Le fils d’Omar Sy à l’écran
C’est d’ailleurs dans sa cité d’origine que l’acteur autodidacte apparaît dans La Vie scolaire (sur notre photo lors du tournage), le deuxième long-métrage de Grand Corps Malade et Mehdi Idir, qui en 2019 a fait un carton au box-office avec près de 2millions d’entrées. Une production entièrement tournée dans sa cité d’enfance et le collège Garcia-Lorca. « C’est un film Franc-Moisin, avec beaucoup de jeunes de Saint-Denis. Cela m’a fait plaisir de jouer chez moi », confie-t-il. Dans le film, il incarne Fodé, la vingtaine, un pied dans le deal, qui endosse le rôle de grand frère auprès de Yanis, le personnage principal, en échec scolaire. Mahamadou donne la réplique à des acteurs en herbe dionysiens comme Moryfère Camara, Aboudou Sacko ou Hocine Mokando. Grâce à ce tournage, il est content d’avoir laissé « une bonne image aux jeunes » de Franc-Moisin.

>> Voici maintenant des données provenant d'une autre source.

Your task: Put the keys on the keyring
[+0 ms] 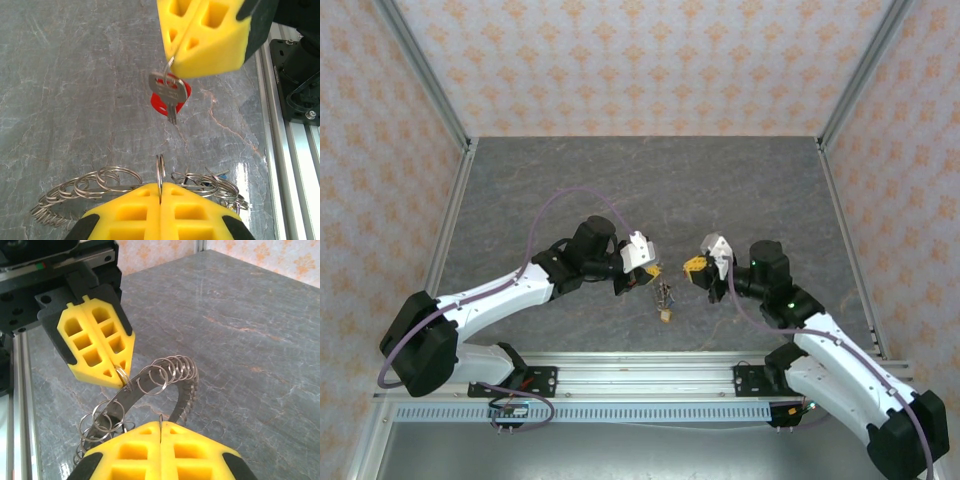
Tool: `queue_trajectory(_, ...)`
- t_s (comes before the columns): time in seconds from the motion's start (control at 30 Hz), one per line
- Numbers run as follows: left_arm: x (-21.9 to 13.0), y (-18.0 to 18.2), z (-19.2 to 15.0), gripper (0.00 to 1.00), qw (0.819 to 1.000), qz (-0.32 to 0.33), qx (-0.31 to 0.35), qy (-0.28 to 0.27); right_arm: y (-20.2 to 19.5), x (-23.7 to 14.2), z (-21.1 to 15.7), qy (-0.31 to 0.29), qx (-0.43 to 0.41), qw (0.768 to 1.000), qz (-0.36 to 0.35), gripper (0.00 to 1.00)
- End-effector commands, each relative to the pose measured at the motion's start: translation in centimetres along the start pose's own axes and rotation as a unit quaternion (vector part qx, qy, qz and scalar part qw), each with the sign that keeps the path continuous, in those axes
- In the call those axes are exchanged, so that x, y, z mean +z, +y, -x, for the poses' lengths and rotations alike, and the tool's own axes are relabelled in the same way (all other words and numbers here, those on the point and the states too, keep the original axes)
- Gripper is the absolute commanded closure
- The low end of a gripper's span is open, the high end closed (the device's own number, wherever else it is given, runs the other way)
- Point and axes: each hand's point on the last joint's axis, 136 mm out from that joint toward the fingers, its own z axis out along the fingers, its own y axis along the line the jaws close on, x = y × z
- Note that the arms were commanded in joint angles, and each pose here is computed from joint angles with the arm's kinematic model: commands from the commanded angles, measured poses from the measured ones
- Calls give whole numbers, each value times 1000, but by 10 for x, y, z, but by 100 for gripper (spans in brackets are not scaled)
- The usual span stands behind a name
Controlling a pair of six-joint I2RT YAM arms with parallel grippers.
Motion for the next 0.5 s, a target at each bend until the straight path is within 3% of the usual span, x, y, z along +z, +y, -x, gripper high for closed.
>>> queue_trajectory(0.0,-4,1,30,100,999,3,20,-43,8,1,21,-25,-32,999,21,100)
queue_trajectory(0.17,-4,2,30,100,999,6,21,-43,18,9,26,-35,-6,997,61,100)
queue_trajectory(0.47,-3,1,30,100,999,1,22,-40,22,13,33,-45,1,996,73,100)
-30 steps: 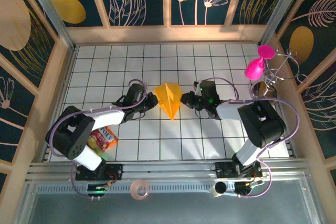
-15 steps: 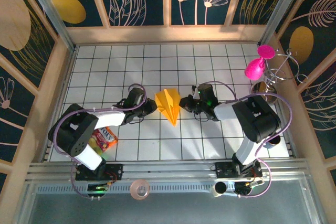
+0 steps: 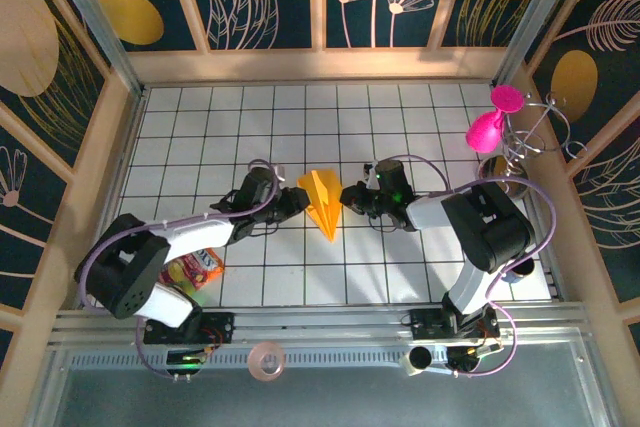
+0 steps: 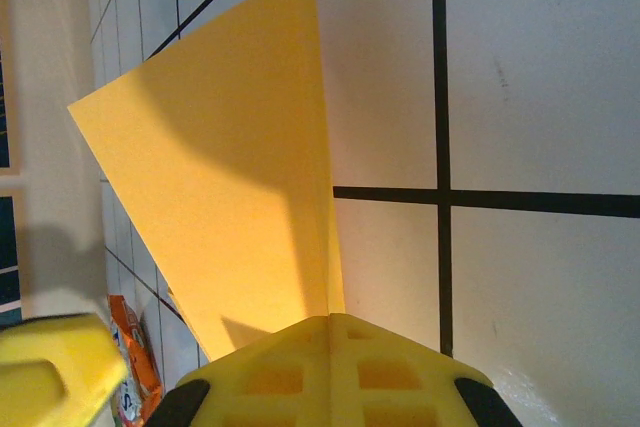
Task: Fold a paper plane with a square sheet of paper (pick it up from the middle)
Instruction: Turn over the paper plane at the center of the table, then move the paper plane to the top-center of the table.
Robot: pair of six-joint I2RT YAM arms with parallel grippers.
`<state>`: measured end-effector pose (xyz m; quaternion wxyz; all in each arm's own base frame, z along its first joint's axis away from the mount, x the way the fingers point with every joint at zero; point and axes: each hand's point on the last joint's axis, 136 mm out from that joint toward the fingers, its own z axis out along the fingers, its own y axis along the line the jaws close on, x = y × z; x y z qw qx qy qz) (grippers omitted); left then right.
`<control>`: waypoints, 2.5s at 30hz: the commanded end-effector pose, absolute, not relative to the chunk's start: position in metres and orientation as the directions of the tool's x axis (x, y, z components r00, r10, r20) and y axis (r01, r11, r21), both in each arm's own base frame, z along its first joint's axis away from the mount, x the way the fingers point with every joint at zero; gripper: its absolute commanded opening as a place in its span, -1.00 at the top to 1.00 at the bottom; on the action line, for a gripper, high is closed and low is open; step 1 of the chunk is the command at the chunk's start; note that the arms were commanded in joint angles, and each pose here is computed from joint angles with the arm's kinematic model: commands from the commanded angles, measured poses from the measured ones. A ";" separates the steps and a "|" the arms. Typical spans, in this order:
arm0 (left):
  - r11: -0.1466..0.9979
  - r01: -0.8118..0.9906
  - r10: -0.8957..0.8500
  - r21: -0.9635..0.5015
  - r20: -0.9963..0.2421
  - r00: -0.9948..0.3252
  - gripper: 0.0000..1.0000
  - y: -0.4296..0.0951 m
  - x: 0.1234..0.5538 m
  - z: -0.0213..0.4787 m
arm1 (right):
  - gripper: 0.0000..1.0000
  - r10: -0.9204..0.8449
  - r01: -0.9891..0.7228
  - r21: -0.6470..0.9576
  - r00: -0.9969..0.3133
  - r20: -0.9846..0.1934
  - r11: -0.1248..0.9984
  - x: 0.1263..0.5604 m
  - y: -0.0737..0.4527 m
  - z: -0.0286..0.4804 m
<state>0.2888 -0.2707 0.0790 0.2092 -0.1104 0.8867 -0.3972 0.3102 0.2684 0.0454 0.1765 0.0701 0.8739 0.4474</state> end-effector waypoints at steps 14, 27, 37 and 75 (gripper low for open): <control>0.626 -0.039 -0.300 -0.779 -0.194 -0.934 0.46 -0.298 0.282 0.058 | 1.00 0.272 -0.066 0.818 -0.925 -0.264 0.572 0.312 0.275 0.056; 0.634 -0.037 -0.270 -0.772 -0.176 -0.947 0.39 -0.311 0.275 0.052 | 1.00 0.270 -0.069 0.821 -0.926 -0.265 0.567 0.312 0.276 0.058; 0.669 -0.027 -0.246 -0.743 -0.187 -0.951 0.18 -0.321 0.274 0.047 | 1.00 0.234 -0.128 0.836 -0.927 -0.291 0.534 0.309 0.287 0.074; 0.942 0.064 -0.097 -0.330 -0.452 -0.887 0.81 -0.287 0.330 0.058 | 0.09 0.375 -0.033 0.614 -0.766 -0.522 0.788 0.335 0.208 0.106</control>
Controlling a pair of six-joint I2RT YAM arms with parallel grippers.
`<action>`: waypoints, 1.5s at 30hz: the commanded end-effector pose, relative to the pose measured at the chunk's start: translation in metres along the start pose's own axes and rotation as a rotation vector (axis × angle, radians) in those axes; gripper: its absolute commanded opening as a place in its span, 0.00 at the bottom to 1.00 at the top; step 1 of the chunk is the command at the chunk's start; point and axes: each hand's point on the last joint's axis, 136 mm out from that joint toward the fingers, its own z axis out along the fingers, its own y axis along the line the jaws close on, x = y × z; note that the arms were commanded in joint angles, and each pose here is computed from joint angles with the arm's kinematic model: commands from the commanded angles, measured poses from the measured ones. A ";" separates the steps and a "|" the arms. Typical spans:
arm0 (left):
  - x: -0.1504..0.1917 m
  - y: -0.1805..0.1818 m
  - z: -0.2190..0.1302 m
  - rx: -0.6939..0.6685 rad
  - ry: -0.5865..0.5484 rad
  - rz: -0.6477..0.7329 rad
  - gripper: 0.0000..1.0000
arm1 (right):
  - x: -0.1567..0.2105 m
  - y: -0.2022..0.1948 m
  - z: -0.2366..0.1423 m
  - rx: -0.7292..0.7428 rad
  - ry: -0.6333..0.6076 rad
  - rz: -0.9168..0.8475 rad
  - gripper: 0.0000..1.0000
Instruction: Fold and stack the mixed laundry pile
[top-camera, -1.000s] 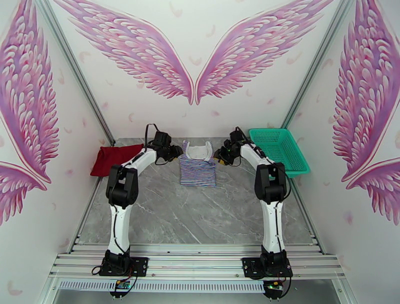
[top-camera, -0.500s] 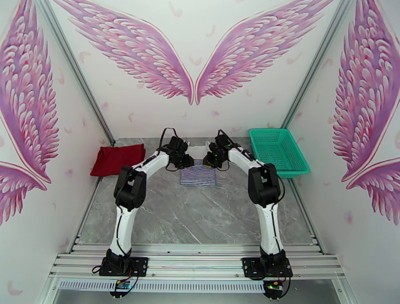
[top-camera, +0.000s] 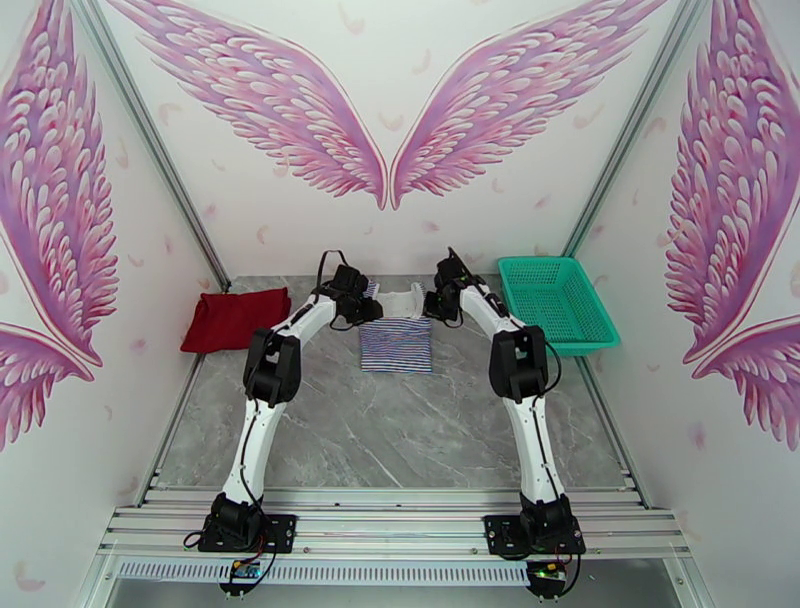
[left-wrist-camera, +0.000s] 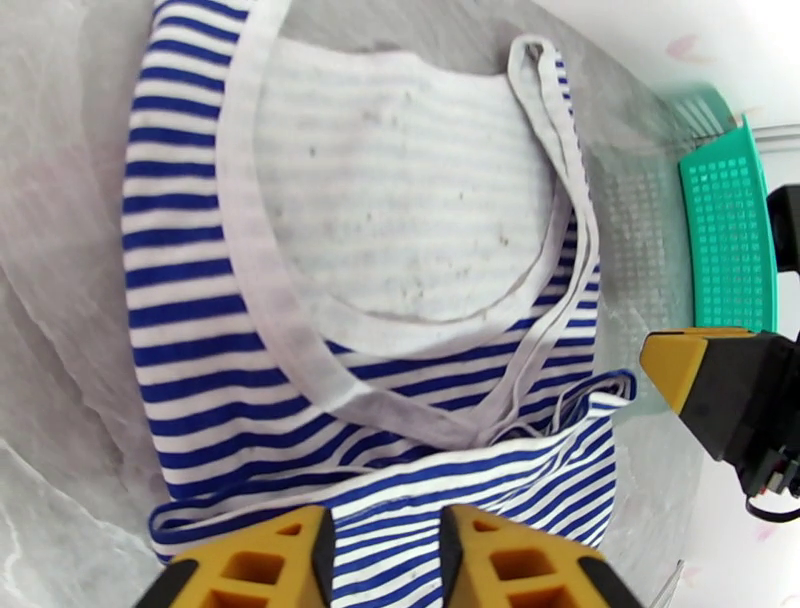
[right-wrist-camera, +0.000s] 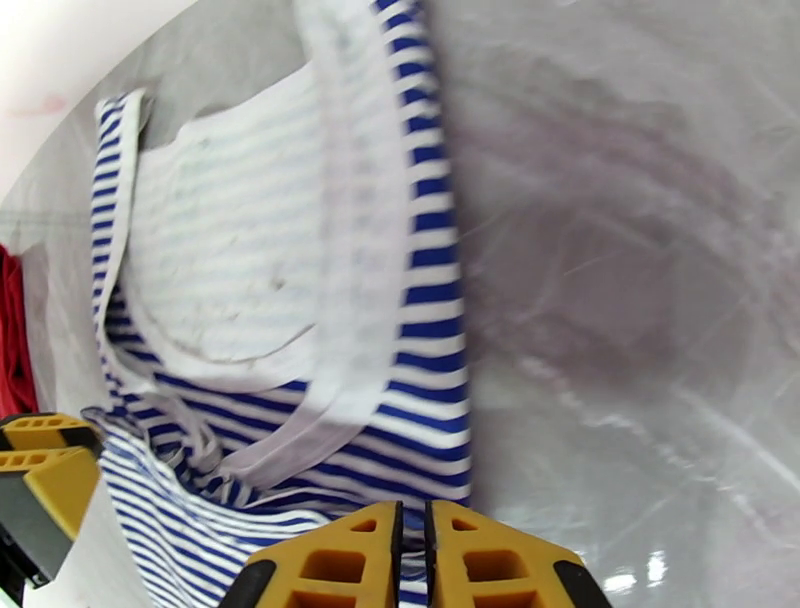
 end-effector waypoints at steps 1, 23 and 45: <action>-0.010 -0.005 -0.021 -0.021 -0.024 0.024 0.37 | -0.004 -0.003 -0.019 0.044 -0.013 -0.020 0.20; 0.161 0.040 -0.107 -0.024 0.084 -0.160 0.66 | 0.194 -0.006 -0.082 -0.255 0.250 0.192 0.56; 0.157 0.027 -0.053 0.021 0.111 -0.172 0.61 | 0.171 0.000 -0.039 -0.229 0.233 0.214 0.47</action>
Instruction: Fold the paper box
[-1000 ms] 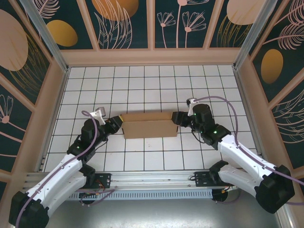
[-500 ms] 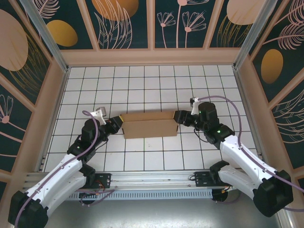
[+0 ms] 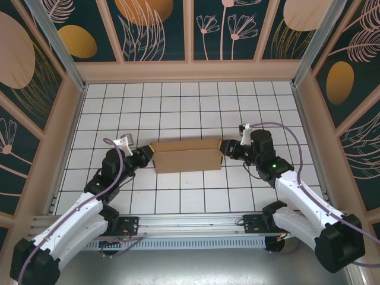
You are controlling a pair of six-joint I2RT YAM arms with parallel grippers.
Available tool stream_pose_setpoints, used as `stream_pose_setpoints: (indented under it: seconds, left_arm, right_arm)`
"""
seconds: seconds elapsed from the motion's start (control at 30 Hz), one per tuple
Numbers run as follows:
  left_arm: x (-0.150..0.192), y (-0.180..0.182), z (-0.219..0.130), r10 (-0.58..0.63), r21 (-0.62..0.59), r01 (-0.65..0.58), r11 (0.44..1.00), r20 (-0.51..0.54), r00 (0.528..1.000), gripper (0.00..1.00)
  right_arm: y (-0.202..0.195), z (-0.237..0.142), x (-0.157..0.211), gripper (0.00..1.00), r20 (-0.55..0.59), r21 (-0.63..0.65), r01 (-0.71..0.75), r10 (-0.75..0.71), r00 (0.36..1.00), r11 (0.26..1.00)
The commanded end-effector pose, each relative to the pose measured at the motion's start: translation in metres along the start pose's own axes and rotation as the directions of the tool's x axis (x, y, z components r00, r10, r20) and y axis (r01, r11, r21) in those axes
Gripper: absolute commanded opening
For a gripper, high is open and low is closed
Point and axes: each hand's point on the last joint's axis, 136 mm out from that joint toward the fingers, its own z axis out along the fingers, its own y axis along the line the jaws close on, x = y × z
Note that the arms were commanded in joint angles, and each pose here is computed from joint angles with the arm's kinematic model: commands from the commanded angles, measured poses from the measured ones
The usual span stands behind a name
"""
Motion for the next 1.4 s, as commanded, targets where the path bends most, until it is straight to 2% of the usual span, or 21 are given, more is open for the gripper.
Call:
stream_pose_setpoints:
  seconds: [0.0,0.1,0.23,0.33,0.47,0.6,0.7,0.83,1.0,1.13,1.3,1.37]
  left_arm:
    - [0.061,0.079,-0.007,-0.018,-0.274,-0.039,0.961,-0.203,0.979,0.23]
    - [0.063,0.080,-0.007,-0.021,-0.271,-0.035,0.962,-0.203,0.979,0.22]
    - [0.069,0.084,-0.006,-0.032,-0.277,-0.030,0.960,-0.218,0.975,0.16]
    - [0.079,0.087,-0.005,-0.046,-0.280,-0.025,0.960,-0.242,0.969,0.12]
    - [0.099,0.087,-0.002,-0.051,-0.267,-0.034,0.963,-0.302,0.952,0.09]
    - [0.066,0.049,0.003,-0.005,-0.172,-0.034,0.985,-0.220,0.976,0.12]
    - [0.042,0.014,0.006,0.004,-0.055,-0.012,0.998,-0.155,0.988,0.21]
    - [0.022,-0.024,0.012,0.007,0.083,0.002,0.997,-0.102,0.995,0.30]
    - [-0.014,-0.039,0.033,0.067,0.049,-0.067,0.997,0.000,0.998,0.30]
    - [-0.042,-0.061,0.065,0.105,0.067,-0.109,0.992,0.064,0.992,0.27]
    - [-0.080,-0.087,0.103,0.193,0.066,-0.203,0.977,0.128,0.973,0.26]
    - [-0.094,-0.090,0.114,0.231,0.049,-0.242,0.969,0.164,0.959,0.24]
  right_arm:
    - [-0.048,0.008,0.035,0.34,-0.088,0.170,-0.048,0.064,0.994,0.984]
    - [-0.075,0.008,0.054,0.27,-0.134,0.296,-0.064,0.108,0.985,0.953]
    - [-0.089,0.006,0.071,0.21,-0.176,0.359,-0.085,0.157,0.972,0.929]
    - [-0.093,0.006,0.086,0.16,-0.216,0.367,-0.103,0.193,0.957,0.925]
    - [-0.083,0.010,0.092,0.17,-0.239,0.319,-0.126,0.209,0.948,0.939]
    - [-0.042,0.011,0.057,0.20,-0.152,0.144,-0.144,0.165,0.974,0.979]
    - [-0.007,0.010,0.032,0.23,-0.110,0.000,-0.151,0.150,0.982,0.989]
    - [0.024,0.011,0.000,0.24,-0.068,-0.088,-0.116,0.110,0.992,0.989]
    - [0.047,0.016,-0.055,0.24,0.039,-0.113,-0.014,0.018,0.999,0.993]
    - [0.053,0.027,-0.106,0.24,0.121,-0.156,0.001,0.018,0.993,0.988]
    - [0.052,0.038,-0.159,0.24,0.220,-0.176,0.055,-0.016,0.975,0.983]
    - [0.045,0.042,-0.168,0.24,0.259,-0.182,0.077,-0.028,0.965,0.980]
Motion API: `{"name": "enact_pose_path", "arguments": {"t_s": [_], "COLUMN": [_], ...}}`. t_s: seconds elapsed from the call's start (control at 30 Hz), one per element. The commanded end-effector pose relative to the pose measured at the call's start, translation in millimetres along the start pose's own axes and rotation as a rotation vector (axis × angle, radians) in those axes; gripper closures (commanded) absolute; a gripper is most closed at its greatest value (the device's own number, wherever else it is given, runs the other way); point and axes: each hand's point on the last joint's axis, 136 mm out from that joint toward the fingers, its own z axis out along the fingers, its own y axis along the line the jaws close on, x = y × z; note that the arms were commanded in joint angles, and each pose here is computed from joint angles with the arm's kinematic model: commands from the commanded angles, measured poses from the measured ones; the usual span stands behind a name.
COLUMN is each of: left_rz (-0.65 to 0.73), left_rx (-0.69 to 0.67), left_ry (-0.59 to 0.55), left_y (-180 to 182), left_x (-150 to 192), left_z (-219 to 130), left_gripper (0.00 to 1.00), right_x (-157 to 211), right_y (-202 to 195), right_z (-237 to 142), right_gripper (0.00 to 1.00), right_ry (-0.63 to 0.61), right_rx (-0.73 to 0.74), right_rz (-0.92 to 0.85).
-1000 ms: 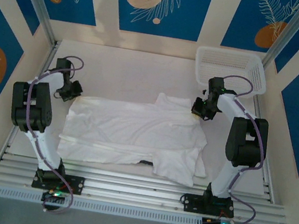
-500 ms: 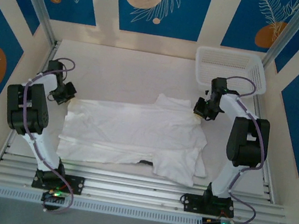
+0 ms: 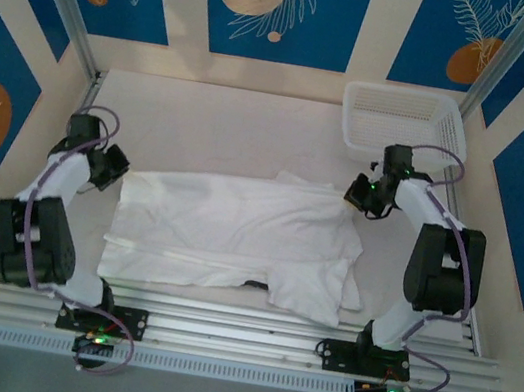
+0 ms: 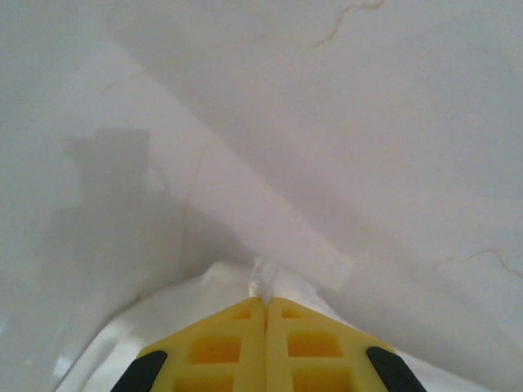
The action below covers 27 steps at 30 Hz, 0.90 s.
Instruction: Fold the inside-out t-shirt
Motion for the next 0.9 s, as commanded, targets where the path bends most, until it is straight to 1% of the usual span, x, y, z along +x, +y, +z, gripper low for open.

« Ce n’est pas parce que tu viens d’un quartier que c’est mort pour toi. Tu peux viser le sommet. Il faut avoir la dalle, y croire, être persévérant. » Lui a commencé le cinéma par hasard. « J’ai eu de la chance », reconnaît-il. Alors qu’il a à peine 13 ans, il passe une audition pour le film De l’autre côté du périph par l’intermédiaire du directeur de casting qui habite à Bobigny dans le même bâtiment que lui. Le réalisateur David Charhon l’appelle pour lui dire qu’il le prend pour jouer le rôle du fils d’un policier incarné par… Omar Sy. « C’était un truc de fou quand même ! Jouer avec un acteur que tu vois à la télévision ! » Un premier petit rôle et un saut dans le grand monde du cinéma. Jusqu’ici il n’avait fait que de la figuration pour des séries comme Aïcha ou Engrenages.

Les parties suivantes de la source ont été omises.